CEP-0065: Error-Only Defer¶
Draft
Draft proposal for an errdefer cleanup source form. V1 accepts only unconditional defer; error-only cleanup remains deferred.
Summary¶
Catalyst should consider an error-only cleanup statement modeled after Zig's errdefer: a scoped cleanup registered near acquisition, but executed only when the owning scope exits by propagating or returning an error.
Possible future source form:
var session = try Session.create(alloc)
errdefer session.dispose()
try session.attach_logger()
return move session
In this shape, session.dispose() runs if Session.create succeeds but a later try or return SomeError.Case exits the function with an error. It does not run on the final successful return move session.
Motivation¶
Unconditional defer is ideal for temporary resources that must be cleaned on every exit edge. It is awkward for resources that should be handed to the caller on success but cleaned up on failure.
Without error-only cleanup, code must either duplicate cleanup in each error path or use a broader defer plus an explicit cancellation/state flag. Both patterns separate acquisition from recovery behavior and make it easier to miss one exit edge.

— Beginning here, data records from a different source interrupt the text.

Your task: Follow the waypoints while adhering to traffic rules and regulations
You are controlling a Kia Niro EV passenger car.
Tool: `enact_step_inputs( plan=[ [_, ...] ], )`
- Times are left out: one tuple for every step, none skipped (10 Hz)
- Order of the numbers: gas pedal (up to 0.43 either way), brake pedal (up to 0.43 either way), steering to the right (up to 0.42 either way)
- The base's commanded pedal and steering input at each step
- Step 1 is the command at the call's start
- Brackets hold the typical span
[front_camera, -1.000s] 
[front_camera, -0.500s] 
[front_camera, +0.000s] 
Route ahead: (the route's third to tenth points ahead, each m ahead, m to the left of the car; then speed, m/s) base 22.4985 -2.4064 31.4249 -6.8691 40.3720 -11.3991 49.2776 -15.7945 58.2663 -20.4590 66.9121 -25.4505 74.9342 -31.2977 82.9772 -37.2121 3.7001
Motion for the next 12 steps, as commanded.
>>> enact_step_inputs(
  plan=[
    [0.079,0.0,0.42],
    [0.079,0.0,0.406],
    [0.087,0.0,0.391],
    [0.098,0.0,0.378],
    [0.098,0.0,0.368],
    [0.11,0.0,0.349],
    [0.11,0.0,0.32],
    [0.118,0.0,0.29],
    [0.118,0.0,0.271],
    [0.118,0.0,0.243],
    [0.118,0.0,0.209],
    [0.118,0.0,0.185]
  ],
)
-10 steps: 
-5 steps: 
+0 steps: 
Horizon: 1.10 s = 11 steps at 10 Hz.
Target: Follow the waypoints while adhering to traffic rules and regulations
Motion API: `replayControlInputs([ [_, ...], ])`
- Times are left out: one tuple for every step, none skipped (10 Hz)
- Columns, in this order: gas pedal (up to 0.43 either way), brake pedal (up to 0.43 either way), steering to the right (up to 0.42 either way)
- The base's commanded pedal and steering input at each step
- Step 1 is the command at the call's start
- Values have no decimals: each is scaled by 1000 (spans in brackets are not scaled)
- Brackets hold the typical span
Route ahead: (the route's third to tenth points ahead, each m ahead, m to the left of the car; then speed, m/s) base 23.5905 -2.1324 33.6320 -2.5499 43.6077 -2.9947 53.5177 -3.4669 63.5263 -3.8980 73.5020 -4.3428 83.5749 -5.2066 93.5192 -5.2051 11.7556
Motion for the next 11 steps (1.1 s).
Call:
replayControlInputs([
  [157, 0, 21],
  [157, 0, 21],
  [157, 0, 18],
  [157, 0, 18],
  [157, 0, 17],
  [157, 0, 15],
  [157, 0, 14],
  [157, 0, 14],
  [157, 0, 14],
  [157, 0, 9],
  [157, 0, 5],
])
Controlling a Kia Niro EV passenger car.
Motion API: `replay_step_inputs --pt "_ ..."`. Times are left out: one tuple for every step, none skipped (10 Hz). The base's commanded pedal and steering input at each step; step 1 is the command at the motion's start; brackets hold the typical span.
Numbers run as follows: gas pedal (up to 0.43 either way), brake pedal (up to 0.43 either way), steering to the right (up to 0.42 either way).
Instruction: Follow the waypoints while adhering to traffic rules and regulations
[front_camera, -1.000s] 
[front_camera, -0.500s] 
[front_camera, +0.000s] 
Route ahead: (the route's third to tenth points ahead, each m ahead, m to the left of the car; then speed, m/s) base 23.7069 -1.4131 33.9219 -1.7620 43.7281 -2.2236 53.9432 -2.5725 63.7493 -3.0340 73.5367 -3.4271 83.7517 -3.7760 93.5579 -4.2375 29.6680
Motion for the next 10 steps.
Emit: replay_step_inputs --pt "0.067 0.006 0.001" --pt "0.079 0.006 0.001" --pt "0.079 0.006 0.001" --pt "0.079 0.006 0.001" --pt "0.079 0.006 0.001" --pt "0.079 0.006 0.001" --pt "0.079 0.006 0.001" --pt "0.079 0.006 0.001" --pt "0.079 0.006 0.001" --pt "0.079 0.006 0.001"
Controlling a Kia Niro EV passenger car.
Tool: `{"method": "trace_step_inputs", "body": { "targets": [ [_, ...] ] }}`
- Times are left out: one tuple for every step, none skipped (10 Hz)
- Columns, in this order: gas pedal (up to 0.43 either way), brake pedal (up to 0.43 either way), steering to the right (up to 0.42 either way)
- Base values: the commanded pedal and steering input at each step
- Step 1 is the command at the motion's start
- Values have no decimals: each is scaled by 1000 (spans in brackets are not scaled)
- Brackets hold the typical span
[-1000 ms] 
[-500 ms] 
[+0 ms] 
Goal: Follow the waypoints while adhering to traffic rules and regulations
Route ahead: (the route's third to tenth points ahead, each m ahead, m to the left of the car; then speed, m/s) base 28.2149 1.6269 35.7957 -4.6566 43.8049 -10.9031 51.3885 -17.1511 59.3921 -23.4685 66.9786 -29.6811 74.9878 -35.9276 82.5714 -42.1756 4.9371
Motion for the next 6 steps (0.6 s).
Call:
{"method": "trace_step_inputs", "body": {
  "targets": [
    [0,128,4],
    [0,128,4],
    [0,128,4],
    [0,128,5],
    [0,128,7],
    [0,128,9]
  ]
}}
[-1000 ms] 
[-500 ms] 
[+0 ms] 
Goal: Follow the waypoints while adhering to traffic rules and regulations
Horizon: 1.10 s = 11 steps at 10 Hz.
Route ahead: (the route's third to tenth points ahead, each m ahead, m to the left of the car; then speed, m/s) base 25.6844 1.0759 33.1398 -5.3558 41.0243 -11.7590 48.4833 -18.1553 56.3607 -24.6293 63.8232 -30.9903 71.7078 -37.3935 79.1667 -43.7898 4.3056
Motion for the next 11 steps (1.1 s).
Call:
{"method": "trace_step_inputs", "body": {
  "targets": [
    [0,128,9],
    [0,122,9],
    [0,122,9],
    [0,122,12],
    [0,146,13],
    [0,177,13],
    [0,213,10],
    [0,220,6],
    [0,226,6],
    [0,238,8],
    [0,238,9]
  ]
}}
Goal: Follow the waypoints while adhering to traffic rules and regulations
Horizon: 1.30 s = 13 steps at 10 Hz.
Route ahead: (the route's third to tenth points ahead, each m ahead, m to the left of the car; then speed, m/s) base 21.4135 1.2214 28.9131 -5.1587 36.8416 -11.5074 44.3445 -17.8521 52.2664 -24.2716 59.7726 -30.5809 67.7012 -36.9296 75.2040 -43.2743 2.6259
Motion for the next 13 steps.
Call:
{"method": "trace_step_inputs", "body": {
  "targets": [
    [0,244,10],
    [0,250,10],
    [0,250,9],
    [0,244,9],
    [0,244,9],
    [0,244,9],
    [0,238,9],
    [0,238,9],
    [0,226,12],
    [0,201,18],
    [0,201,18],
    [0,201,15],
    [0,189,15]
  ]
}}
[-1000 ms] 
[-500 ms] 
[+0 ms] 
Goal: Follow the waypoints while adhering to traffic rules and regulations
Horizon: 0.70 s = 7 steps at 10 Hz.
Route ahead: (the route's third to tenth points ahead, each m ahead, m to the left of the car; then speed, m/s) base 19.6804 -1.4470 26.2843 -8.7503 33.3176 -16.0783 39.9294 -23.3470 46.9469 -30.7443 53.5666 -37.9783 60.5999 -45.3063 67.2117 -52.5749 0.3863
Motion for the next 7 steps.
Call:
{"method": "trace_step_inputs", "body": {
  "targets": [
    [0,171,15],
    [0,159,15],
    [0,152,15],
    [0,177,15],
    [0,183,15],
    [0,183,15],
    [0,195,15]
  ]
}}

errdefer keeps the cleanup next to the acquisition while preserving the successful ownership transfer.
Proposed Direction¶
errdefer would be statement syntax, not an expression. Like defer, it would register a cleanup action against the current lexical block scope and evaluate the cleanup at scope exit rather than at registration time.
Unlike defer, the cleanup would run only for an error exit edge:
trypropagates an error out of the enclosing function;return SomeError.Caseorreturn errreturns an error value from the enclosing function;- a block form that is later accepted as producing an unhandled
T!Eresult exits through the error arm, if the proposal decides to support block-local error exits.
The cleanup would not run for:
- fallthrough;
- successful
return; breakorcontinue;- an error handled by
catchinside the same scope.
errdefer and defer should share one cleanup stack per lexical scope. On scope exit, registered cleanups are considered in reverse source order; unconditional defer entries always run, while errdefer entries run only when the exit reason is an error.
Error Binding¶
The proposal should consider an optional Catalyst-style error binding:
errdefer as err {
diag.err(err)
session.dispose()
}
The binding would be immutable and scoped to the cleanup block. Its static type should be the outgoing error type visible at that exit edge, following the same compatibility and inference model as try propagation.
If no binding is present, errdefer statement is sufficient for ordinary cleanup:
errdefer session.dispose()
Cleanup statements are checked in a void context. If cleanup itself can fail, the accepted design should require explicit handling or define whether a cleanup error can replace, wrap, or be suppressed in favor of the original outgoing error.
Example¶
Possible future accepted form:
fn open_pair(left_path: Path, right_path: Path) FilePair! {
var left = try File.open(left_path)
errdefer left.close()
var right = try File.open(right_path)
errdefer right.close()
try validate_pair(&left, &right)
return FilePair {
left: move left,
right: move right,
}
}
If the second File.open or validate_pair fails, already-acquired resources are cleaned in reverse registration order. On success, ownership moves into the returned FilePair, and the error-only cleanups do not run.
An error-bound cleanup could record the reason before releasing partially initialized state:
fn build_index(path: Path, alloc: *std.mem.Allocator) Index! {
var index = try Index.create(alloc)
errdefer as err {
diag.err(err)
index.dispose()
}
try index.load(path)
return move index
}
These examples are illustrative only. V1 rejects errdefer.
Open Questions¶
- whether
errdefershould be reserved as a keyword before acceptance or remain unavailable until the feature is accepted; - whether the trigger is strictly "the enclosing function returns an error" or a more general "this lexical scope exits with an unhandled error result";
- whether
errdefer as errshould bind the original outgoing error before any cleanup runs, after narrowing, or separately for each exit edge; - whether cleanup code may use
try, and if so how a cleanup failure composes with the original error; - how resource lints should model success-only ownership transfer through
return move valuewhen an activeerrdefertargets the moved binding; - whether
errdefershould interact with future cancellation or explicit defer-disarm syntax.
V1 Compatibility¶
V1 accepts unconditional defer only. errdefer is not part of the V1 reserved word set, grammar, cleanup semantics, or resource-lint model.
Code that needs V1-compatible error cleanup should use explicit catch blocks or ordinary defer with explicit state.